FINDINGS and COMMENTS

     The Subcommittee was very favorably impressed by the
efforts of Mr. Frietsch and his staff and by the scientists at
the Health Effects Research Laboratory in Research Triangle
Park, North Carolina (HESL-HTP) who reviewed the projects,
made recommendations of changes to improve relevance, and
helped develop the communication with scientists outside EPA,
which is essential to future success of the endeavor.  The
HERL-RTP scientists included Brs, Graham, Hayes, lazuka, Miller
and Riggan, with Drs. Miller and Graham playing leadership
roles.

     The Subcommittee agrees with most of the recommendations of
the HERL-RTP group.  These EPA staff reports and related papers,
as presented at the December 1979 and April 1980 meetings of the
Subcommittee, are a matter of record and will not be extensively
quoted at this time.  A few highlights will suggest the flavor
of the EPA staff reports.

     In general, most of the unmodified projects were considered
to have only limited relevance to EPA.  Even when modified, some
of the projects will have only moderate relevance.  To improve
relevance, interaction between research planners and principal
investigators will be needed over the next few years, and
continuing dialogue thereafter.  Such Interaction would be
promoted by research planning workshops and the involvement of
laboratory representatives in research planning activities.

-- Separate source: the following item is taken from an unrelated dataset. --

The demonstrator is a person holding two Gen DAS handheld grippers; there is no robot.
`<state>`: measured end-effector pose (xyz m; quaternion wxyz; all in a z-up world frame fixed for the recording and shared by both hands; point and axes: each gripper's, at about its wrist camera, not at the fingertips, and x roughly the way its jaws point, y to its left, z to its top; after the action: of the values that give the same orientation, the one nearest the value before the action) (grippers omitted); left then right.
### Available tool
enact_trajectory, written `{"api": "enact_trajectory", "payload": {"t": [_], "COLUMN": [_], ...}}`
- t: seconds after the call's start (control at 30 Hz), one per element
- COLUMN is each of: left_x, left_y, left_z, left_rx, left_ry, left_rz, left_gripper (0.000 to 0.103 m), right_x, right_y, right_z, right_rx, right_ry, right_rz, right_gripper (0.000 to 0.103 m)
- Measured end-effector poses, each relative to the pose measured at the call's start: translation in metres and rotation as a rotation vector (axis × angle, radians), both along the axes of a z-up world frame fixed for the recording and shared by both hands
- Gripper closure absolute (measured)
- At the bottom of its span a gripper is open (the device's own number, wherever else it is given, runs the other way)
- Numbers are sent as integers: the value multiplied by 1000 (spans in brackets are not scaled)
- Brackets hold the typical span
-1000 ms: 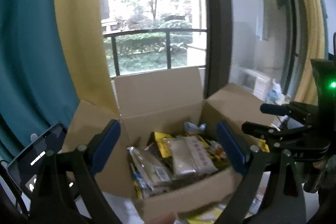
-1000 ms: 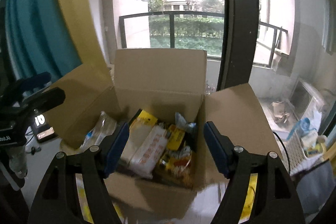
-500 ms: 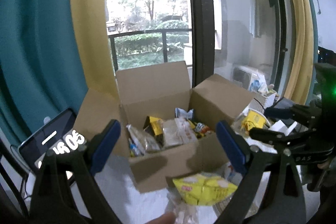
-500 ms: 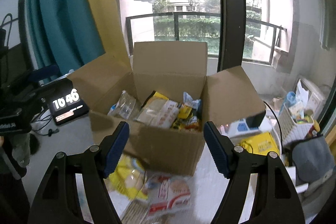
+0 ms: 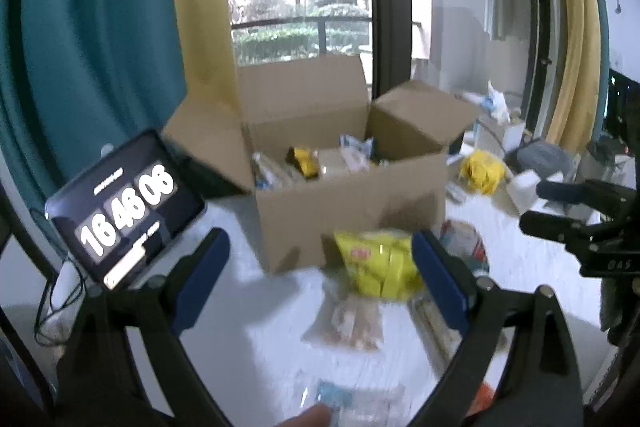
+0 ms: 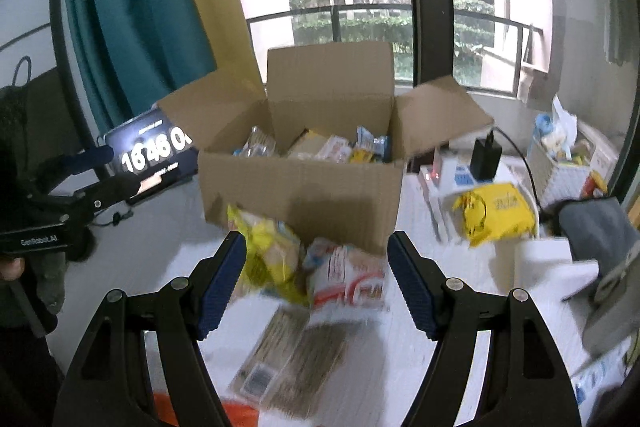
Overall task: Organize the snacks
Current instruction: 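Move both tools back over the remaining snack pile, then grasp the orange snack bag with the right gripper while the left grasps the clear blue-label pack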
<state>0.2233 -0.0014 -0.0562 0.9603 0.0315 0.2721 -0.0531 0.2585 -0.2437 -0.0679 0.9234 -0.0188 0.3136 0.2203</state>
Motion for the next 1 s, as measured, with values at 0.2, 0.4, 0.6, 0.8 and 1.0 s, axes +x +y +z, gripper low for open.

     The HERL-RTP scientists also noted the serious management
problem inherent in improving coordination between EPA and
scientists outside of EPA.  In some cases EPA will have project
officers who are thoroughly knowledgeable of regulatory needs
and the content of the "base program* and who can interact
effectively with project scientists. However, the number of
HERL-RTP scientists actually available to serve as project
officers could not possibly meet the need, given the number of
projects involved.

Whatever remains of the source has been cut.